Exercise goal: Read through the material below and find each line that has the word "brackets"; copy it.

Dataset content:

<<<<

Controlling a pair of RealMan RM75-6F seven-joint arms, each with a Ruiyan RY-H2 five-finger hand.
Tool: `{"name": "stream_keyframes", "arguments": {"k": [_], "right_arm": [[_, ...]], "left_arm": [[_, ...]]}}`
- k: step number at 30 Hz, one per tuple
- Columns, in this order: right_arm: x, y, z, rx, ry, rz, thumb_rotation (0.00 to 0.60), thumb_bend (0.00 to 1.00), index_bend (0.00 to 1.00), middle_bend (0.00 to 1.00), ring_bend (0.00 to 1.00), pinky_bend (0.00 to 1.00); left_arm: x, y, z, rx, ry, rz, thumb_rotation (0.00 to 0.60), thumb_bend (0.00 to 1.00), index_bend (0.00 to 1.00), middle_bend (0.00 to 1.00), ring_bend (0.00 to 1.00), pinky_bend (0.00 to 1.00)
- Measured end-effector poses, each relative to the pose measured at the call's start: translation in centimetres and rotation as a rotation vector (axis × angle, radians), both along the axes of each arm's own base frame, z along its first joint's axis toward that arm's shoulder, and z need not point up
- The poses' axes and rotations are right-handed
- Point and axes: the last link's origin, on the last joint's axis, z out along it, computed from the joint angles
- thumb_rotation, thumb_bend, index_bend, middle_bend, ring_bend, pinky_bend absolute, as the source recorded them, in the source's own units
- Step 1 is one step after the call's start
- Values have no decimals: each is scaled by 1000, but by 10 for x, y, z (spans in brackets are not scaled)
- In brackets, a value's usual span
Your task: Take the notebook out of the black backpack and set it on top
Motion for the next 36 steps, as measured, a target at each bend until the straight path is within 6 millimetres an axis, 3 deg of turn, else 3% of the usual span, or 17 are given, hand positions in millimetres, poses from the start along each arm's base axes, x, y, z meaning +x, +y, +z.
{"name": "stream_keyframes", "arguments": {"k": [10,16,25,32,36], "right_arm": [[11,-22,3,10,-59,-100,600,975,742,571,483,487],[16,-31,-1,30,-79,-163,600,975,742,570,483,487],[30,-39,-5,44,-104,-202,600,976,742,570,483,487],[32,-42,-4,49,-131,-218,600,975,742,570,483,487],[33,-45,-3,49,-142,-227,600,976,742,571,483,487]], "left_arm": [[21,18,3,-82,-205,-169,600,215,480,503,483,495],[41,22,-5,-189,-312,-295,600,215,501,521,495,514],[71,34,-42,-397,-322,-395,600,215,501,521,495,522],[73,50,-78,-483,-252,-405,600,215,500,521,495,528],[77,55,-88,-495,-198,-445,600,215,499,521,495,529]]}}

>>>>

Expected output:
- Values have no decimals: each is scaled by 1000, but by 10 for x, y, z (spans in brackets are not scaled)
- In brackets, a value's usual span

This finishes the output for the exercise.